* _Directions for this task_
Exclude the pictures, then copy word for word the lines running from the beginning of the records through the line with "Identify the white autonomous".

(Collected data entries)
● ● ● ●

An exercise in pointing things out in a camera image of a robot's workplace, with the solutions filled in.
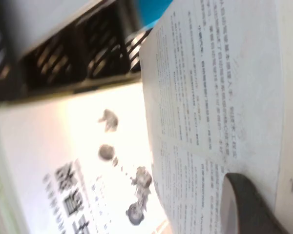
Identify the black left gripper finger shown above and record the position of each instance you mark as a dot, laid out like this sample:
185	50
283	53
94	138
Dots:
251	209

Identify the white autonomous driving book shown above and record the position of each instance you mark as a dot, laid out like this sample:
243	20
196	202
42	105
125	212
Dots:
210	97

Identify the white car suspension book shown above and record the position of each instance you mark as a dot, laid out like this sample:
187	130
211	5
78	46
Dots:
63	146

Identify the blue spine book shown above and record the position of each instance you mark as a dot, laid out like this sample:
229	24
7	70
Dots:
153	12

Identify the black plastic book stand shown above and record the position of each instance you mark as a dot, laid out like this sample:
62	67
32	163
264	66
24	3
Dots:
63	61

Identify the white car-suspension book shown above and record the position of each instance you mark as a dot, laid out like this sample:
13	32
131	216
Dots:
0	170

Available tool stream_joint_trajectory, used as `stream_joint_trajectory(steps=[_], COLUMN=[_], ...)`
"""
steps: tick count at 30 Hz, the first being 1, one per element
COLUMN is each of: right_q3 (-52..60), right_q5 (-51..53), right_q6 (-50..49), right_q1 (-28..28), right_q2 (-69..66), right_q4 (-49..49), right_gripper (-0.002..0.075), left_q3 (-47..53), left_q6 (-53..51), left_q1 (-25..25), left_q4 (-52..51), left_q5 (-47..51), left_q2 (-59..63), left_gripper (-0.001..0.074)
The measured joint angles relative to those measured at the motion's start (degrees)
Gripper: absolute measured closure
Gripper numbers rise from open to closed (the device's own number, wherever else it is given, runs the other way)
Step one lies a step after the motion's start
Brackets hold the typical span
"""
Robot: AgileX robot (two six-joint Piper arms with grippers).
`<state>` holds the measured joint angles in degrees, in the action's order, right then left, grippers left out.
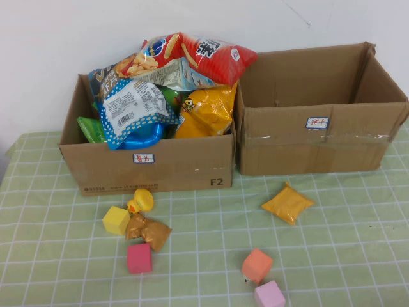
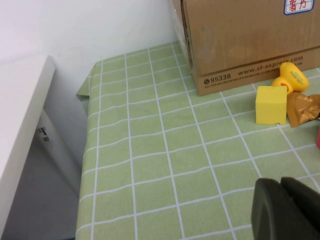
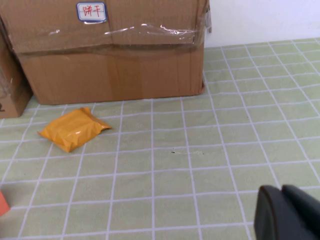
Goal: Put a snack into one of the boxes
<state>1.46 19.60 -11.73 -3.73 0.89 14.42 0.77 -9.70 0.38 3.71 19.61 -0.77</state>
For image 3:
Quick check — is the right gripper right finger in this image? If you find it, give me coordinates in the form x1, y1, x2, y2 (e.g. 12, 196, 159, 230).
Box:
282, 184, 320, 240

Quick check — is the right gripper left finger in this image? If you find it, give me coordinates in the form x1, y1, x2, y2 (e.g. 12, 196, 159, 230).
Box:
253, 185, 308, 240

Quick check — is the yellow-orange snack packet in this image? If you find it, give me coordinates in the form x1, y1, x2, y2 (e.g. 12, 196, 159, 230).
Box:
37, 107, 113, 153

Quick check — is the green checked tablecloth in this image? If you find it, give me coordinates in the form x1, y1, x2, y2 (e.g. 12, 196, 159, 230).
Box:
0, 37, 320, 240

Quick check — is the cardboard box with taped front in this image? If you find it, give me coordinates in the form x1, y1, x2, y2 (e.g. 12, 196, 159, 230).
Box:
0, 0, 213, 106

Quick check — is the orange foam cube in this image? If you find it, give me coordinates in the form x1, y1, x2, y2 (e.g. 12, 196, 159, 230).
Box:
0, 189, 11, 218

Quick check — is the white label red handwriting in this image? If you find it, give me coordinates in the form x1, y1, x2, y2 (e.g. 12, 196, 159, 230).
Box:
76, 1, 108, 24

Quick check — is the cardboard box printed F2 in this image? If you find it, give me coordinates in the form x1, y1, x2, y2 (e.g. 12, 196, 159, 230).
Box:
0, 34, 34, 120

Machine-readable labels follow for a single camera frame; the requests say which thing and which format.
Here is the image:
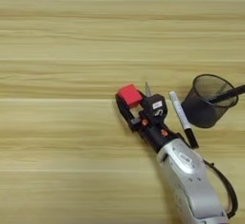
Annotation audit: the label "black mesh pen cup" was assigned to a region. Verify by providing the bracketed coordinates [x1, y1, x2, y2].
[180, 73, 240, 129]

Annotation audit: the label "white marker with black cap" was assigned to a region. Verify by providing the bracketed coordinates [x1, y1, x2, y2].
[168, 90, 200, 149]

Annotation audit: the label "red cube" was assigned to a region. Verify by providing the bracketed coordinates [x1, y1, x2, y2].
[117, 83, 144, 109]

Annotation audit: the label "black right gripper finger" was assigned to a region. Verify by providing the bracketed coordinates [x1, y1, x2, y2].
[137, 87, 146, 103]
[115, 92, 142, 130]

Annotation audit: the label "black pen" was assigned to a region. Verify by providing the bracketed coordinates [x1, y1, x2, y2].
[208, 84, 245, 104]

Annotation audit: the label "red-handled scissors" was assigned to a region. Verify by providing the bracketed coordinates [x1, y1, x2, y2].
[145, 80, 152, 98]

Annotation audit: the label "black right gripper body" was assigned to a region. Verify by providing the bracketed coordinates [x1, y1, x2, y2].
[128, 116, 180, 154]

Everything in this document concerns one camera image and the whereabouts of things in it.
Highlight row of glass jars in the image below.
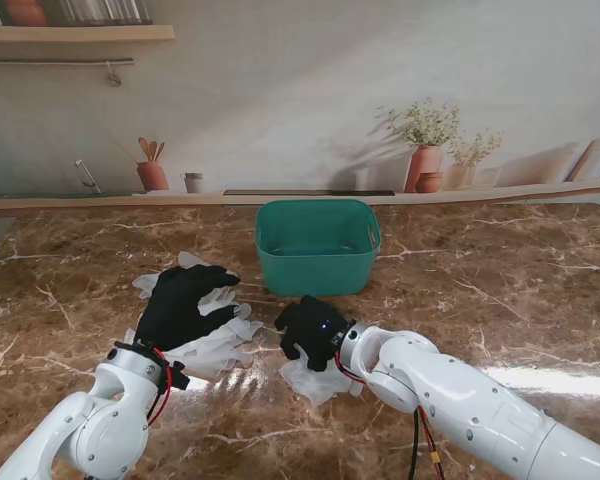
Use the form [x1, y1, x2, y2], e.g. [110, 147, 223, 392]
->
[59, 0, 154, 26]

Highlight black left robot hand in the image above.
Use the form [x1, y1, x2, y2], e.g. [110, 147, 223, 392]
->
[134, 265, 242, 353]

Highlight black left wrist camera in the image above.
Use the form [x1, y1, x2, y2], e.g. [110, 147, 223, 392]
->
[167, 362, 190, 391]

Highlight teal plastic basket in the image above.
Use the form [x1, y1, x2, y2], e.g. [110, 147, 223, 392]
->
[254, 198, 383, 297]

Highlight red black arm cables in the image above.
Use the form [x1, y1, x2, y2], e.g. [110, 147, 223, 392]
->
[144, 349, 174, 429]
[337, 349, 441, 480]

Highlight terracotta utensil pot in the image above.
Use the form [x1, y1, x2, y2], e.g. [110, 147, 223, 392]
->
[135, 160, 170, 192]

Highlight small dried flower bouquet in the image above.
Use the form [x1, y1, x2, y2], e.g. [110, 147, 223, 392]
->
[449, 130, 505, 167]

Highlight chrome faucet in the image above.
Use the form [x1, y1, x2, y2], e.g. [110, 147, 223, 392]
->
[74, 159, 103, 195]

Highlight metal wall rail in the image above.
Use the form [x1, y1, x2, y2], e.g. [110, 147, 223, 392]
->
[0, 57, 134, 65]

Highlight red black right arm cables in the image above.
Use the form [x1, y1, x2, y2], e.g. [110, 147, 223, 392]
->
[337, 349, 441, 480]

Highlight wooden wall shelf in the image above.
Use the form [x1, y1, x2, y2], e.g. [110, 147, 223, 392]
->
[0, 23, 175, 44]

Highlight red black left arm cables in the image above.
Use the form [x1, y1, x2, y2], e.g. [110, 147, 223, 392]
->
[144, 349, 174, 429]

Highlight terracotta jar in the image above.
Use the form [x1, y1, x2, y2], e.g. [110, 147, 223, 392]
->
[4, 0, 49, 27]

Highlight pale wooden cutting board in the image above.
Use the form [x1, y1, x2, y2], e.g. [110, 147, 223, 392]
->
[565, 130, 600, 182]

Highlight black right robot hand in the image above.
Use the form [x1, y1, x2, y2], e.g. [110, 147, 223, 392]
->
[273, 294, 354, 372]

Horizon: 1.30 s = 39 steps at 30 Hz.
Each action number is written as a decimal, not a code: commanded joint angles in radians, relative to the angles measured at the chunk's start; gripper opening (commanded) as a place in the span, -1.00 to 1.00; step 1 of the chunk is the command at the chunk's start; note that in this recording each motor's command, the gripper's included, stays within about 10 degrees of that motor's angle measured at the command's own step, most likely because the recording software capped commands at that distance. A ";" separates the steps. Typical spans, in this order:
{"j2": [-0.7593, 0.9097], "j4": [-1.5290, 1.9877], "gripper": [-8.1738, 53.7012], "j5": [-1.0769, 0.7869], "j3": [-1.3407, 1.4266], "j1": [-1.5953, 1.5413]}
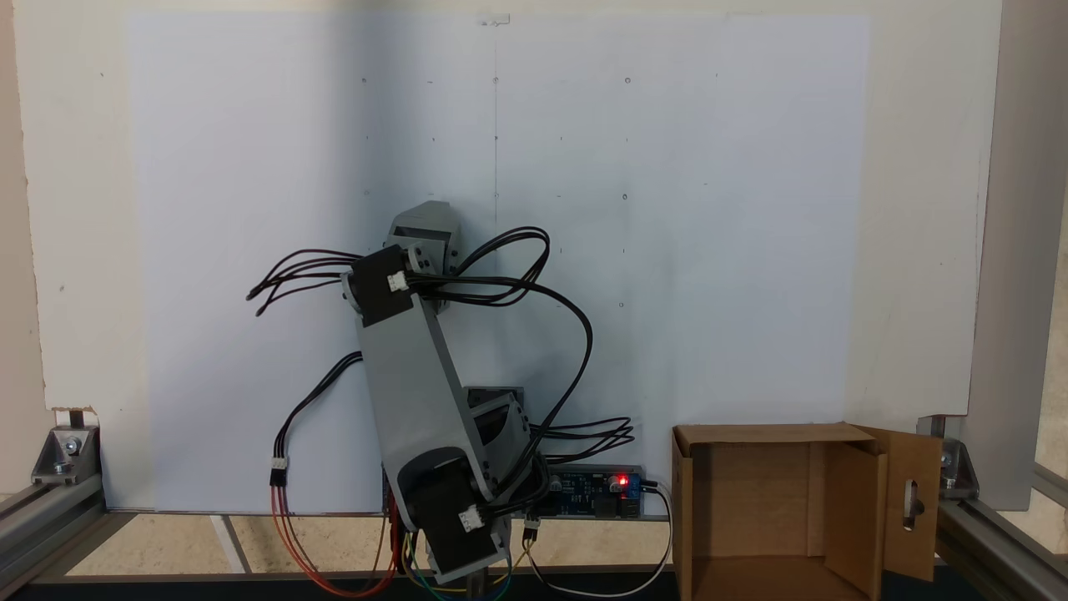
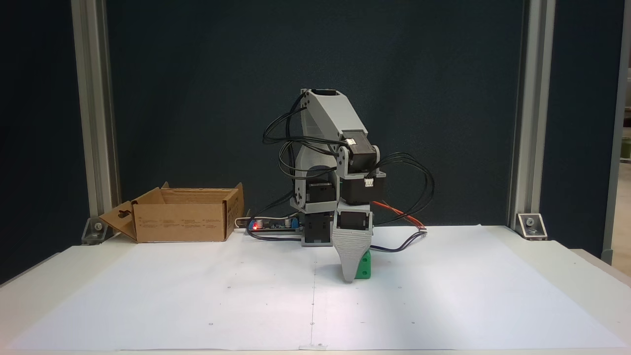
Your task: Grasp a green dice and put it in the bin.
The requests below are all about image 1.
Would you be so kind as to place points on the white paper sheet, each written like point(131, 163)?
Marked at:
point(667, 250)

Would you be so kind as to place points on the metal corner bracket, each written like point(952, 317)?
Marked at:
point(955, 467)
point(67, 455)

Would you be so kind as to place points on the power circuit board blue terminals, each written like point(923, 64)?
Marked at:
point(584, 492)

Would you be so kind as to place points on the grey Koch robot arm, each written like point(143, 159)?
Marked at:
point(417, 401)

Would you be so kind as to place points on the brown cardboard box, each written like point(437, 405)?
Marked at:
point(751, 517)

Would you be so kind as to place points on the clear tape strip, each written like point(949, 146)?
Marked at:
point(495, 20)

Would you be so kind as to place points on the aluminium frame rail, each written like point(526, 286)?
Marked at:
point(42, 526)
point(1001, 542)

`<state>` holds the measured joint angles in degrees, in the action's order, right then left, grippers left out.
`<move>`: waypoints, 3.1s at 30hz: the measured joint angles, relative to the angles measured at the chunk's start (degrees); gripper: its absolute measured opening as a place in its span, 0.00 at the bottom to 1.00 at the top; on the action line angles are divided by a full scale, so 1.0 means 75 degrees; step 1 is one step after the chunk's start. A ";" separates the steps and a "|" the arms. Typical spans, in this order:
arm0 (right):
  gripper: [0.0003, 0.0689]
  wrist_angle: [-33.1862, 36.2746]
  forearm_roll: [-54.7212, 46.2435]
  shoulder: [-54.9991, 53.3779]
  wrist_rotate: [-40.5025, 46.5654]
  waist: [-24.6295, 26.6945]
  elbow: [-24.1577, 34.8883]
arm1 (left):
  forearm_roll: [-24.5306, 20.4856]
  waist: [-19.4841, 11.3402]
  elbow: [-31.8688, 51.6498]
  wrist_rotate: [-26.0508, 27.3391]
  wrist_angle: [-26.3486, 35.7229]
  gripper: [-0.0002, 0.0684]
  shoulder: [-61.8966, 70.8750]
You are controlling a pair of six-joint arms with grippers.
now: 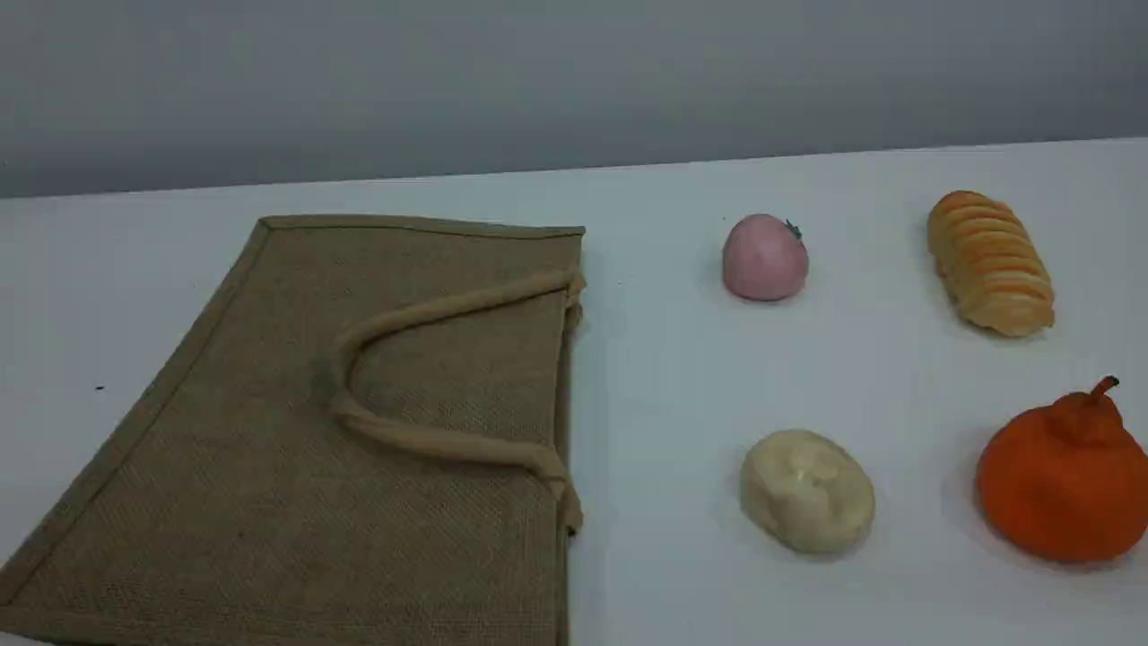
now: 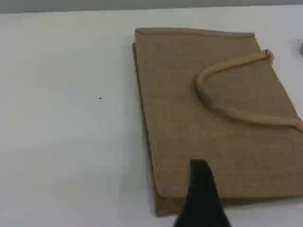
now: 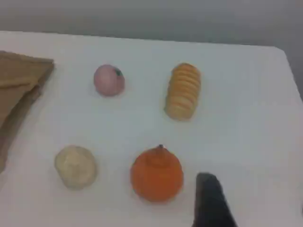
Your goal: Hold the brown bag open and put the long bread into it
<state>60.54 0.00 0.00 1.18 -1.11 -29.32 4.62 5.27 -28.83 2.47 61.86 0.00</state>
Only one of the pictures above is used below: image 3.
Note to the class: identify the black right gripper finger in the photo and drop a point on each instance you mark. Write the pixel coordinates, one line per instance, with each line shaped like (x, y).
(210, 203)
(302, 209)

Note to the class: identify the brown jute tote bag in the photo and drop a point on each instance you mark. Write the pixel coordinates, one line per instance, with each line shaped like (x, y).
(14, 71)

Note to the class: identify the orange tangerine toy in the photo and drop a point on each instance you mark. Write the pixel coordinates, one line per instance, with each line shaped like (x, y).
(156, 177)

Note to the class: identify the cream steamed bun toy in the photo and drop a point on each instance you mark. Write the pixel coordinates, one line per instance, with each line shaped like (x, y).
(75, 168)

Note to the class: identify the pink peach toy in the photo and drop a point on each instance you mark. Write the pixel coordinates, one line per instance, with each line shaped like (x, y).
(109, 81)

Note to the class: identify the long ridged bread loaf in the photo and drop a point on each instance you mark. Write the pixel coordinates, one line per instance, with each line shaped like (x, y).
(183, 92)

● ● ● ●

* _Reply to the exercise_
An exercise in pointing things out in a camera image of a robot's workplace, with the solutions filled in.
Identify the black left gripper finger shown above and record the position of each instance you mark as a dot, laid out like this sample:
185	50
283	53
94	138
Dots:
251	209

Identify the white autonomous driving book shown above and record the position of each instance you mark as a dot, laid out like this sample:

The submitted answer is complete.